La réticence des groupes kurdes eux-mêmes à reproduire leurs erreurs a sans doute joué un rôle important. La trahison de Washington envers leurs compatriotes en Syrie n’est pas un cas isolé. Durant la Première Guerre mondiale, les Britanniques ont utilisé les tribus kurdes dans leur lutte contre l’Empire ottoman, leur promettant l’indépendance. Finalement, Londres a transformé l’Irak en colonie et les anciens alliés, menés par Mahmoud Barzanji, ont été soumis à la répression. La situation s’est répétée un demi-siècle plus tard. Les États-Unis, Israël et le Shah d’Iran ont instrumentalisé les Kurdes pour déstabiliser le gouvernement pro-soviétique de Bagdad. Mais une fois l’accord de paix conclu entre l’Irak et l’Iran en 1975, sous l’égide du secrétaire d’État Henry Kissinger, le soulèvement a été écrasé.

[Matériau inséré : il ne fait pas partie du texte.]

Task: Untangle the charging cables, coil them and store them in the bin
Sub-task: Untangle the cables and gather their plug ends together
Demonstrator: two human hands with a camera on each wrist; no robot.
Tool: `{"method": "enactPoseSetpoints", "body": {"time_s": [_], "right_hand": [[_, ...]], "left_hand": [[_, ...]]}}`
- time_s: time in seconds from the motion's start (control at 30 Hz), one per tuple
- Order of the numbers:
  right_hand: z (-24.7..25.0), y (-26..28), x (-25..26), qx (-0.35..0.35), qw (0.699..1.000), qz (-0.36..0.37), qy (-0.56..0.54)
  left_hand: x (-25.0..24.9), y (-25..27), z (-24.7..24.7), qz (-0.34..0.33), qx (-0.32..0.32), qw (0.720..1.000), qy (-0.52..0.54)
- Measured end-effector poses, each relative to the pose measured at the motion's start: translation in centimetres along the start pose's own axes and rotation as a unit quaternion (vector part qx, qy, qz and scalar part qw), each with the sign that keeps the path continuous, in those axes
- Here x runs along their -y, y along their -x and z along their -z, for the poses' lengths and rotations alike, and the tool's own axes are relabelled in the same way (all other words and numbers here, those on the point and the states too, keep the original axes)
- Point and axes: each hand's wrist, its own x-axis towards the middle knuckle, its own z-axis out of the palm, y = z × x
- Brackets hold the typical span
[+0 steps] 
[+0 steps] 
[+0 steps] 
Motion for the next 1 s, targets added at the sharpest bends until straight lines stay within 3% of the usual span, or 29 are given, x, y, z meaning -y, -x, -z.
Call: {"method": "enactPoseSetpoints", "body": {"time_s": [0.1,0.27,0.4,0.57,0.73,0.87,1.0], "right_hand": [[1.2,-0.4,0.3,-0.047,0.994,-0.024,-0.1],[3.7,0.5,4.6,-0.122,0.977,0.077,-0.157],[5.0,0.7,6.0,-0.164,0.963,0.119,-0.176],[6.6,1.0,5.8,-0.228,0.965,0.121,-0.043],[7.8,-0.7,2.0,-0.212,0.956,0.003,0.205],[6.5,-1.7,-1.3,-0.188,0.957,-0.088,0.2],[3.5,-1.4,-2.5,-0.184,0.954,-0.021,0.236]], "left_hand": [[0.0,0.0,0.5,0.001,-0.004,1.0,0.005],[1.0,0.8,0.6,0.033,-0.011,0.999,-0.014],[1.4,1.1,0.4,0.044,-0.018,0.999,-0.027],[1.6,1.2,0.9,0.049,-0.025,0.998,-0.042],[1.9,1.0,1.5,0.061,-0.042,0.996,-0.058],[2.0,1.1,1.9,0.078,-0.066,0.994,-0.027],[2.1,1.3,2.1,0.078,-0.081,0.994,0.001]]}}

L’échec du coup d’État a incité la Maison Blanche à intensifier ses intrigues en Irak. Des élections législatives s’y sont tenues à la fin de l’année dernière. Une alliance de partis pro-iraniens, la « Structure de coordination », a désigné Nouri al-Maliki comme Premier ministre. Trump s’y est opposé, menaçant Bagdad de sanctions. Le même « facteur kurde » est entré en jeu. Aux termes d’un accord en vigueur depuis vingt ans, le Kurdistan irakien est gouverné par le Parti démocrate, dirigé par le clan Barzani, tandis que la présidence irakienne (réservée à un Kurde selon le système de quotas ethnopolitiques) est occupée par un représentant de l’Union patriotique. Les « démocrates » ont tenté de saper le consensus, invoquant le déclin des succès électoraux des « patriotes ». Cela a retardé la formation du gouvernement : c’est le président qui confie cette mission au bloc majoritaire.

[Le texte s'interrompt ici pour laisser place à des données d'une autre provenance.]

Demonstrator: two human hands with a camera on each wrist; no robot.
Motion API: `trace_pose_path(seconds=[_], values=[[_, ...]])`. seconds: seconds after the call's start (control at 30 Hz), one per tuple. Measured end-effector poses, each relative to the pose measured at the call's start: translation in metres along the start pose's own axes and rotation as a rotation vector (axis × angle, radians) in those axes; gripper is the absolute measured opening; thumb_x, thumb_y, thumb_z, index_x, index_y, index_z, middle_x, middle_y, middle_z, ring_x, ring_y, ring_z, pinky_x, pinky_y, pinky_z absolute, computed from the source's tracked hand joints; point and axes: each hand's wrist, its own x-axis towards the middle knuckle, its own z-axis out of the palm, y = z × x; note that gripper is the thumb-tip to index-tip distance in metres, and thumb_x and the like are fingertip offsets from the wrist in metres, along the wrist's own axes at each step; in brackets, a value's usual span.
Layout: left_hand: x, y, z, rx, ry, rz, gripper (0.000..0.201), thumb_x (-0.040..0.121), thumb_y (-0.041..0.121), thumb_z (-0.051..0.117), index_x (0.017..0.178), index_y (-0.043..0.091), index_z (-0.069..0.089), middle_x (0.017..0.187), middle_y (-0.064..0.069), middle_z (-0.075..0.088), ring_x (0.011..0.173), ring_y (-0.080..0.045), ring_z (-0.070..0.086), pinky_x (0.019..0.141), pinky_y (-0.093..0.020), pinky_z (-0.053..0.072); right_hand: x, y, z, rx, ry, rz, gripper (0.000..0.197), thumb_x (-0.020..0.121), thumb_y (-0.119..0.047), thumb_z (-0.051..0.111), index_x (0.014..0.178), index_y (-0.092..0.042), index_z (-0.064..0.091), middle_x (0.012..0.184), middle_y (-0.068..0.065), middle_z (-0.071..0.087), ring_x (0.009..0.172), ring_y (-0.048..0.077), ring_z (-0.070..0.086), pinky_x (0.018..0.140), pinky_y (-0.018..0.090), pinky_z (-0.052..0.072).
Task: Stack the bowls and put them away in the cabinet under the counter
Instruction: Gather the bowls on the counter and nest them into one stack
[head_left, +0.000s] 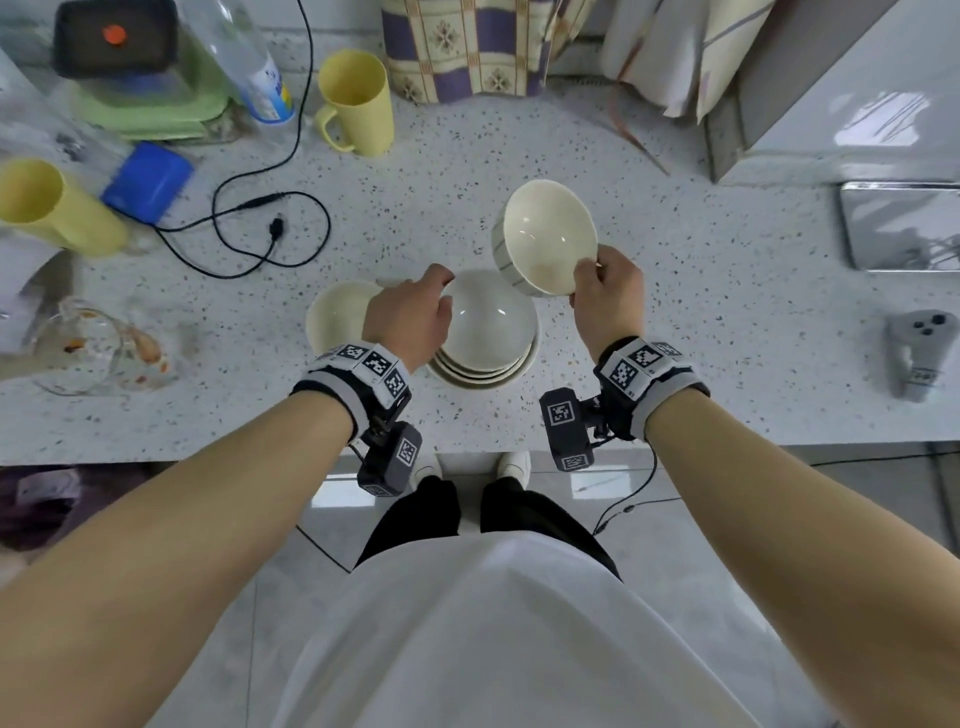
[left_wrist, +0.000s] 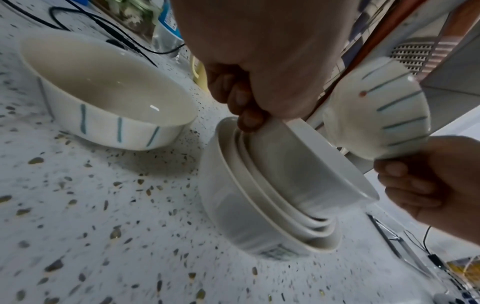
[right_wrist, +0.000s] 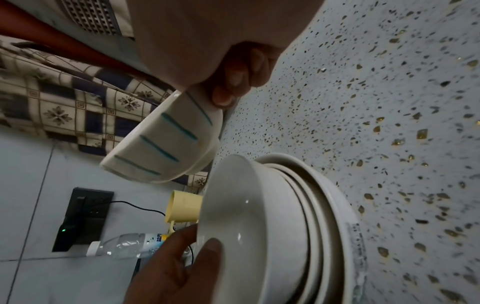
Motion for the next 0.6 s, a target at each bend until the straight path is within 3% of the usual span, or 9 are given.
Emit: trace_pose_path(seconds=[0.2,0.37,0.43,0.5,0.6], values=[[-0.003,0.002,0.003,0.044,-0.040,-0.070,0.031,0.102,0.029,0.042,0.128,0.013,0.047,0.093,-0.015,0.070,0.081,-0.037,0.066,0.060,-0.036,0.038,-0.006,-0.005,0.000,-0.059,-0.127,-0.071,0.027,0.090,-0.017,0.040,0.086,0.003,0.058,0.070,0.017,0.053,0.063,0.022,0.046,0.054,0.032,0.037],[-0.010,-0.012,-0.004,-0.271,-0.086,-0.128,0.037,0.095,0.028,0.046,0.130,0.019,0.050,0.102,-0.004,0.068,0.089,-0.029,0.064,0.076,-0.039,0.053,-0.009,-0.011,0.007,-0.164,-0.220,-0.157,0.024,0.091,-0.013,0.041,0.077,0.004,0.049,0.063,0.010,0.042,0.059,0.021,0.038,0.054,0.031,0.030],[-0.017,-0.019,-0.008,-0.381,-0.131,-0.075,0.046,0.084,0.023,0.056,0.129,0.018,0.051,0.109,-0.004,0.063,0.101,-0.026,0.060,0.088,-0.040,0.051,-0.010,-0.015,0.008,-0.226,-0.260,-0.193,0.025,0.094,-0.012,0.041,0.069,-0.011,0.047,0.058,0.002,0.040,0.054,0.017,0.035,0.052,0.026,0.027],[-0.021,-0.021,-0.007,-0.283,-0.181,0.036,0.062,0.075,0.026,0.064,0.133,0.012,0.046,0.123,-0.014,0.056,0.121,-0.033,0.049,0.101,-0.043,0.042,-0.012,-0.017,0.010,-0.303,-0.294,-0.232,0.030,0.096,-0.013,0.041,0.068,-0.024,0.041,0.056,-0.004,0.037,0.051,0.014,0.033,0.049,0.026,0.026],[-0.027,-0.019,-0.004,-0.227,-0.245,0.017,0.100,0.061,0.043,0.072,0.145,0.016,0.025,0.144,-0.011,0.038,0.137,-0.033,0.031,0.110,-0.052,0.034,-0.014,-0.014,0.014,-0.411,-0.327,-0.279,0.022,0.096,-0.014,0.039,0.074,-0.017,0.040,0.055,-0.002,0.036,0.050,0.016,0.034,0.051,0.028,0.028]])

Compte tenu des liens étroits du Parti démocrate avec les États-Unis, il s’agissait d’une manœuvre calculée. De manière générale, Washington investit de plus en plus à Erbil, notamment face aux exigences de Bagdad concernant le retrait des troupes occidentales. Le think tank américain Atlantic Council a exhorté Trump à adopter une loi similaire à la « Loi sur les relations avec Taïwan » pour la région autonome, assumant ainsi la responsabilité de sa protection et facilitant les transferts d’armes. « La mission de Washington est d’empêcher l’Irak de s’enfoncer davantage dans l’ordre international façonné par un Iran enhardi. Un rôle américain réduit entraînerait la perte d’années d’investissements politiques et économiques, ainsi que d’une perte d’influence sur l’un des plus importants producteurs de pétrole », avertissent les analystes.

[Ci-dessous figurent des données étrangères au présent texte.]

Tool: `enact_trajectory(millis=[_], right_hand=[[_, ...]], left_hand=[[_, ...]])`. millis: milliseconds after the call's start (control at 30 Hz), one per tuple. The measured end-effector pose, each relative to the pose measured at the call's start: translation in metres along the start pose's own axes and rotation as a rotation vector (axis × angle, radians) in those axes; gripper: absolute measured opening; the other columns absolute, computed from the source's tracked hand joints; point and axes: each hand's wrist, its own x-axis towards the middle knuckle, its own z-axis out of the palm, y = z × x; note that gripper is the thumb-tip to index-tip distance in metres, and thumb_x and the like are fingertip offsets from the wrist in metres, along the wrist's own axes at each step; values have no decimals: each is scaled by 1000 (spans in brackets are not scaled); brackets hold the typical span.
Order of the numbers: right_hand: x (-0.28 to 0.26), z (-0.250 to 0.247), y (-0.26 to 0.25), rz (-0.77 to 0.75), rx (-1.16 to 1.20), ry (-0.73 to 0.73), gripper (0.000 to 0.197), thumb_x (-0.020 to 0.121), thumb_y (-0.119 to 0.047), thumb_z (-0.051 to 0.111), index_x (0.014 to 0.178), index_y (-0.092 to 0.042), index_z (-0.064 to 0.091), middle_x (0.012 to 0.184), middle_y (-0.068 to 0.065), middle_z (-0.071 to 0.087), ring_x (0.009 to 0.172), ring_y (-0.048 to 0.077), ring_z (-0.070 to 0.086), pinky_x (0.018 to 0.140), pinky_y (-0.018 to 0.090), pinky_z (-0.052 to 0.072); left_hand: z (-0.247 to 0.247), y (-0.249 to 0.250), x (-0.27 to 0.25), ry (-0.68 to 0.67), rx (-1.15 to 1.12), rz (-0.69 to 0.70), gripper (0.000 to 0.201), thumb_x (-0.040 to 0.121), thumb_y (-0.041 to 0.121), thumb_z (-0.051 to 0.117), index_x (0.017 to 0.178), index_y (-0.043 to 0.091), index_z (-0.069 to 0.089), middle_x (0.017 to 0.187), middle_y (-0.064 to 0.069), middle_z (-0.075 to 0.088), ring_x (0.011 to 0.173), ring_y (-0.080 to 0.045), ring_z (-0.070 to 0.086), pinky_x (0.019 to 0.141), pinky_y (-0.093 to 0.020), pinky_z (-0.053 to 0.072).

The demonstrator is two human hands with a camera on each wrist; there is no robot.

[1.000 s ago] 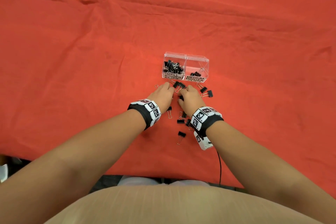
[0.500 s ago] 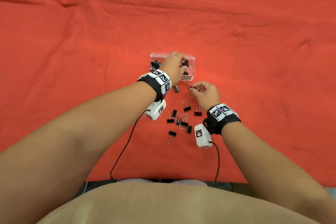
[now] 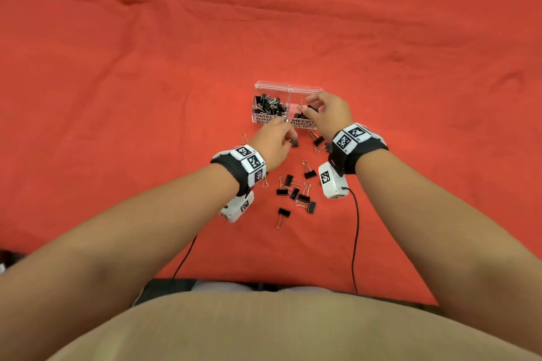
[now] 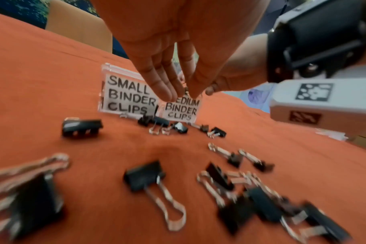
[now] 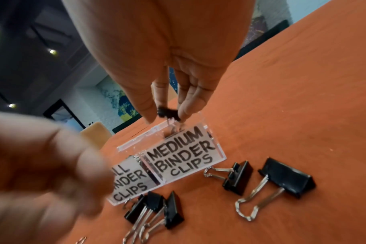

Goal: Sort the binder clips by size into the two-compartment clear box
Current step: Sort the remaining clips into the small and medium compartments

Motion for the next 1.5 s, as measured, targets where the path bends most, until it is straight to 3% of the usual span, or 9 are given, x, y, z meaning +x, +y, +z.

Tout ne se concrétise pas. Le 11 avril, Nizar Amidi, candidat de l’Union patriotique, a finalement été élu président, remettant son mandat à une « structure de coordination ». Cette dernière, cependant, a évité tout conflit avec les États-Unis en nommant Ali al-Zaidi, un homme d’affaires sans expérience politique, au poste de Premier ministre. Il a prêté serment le 14 mai, mais des postes importants, notamment les ministères de l’Intérieur et de la Défense, restent vacants en raison de désaccords entre parlementaires.
Bagdad est divisée sur la question de la protection des intérêts nationaux. Si les partis chiites soutiennent l’Iran, le gouvernement central est enclin au compromis. La gestion de l’un des plus grands gisements pétroliers, Qurna-Ouest-2, anciennement propriété de la société russe Lukoil, a été confiée à l’entreprise américaine Chevron. Bagdad a accepté d’accueillir environ 6 000 combattants de l’EI* en provenance de Syrie. Cette situation ouvre la voie à de nouvelles aventures impérialistes.
*Une organisation interdite en Fédération de Russie.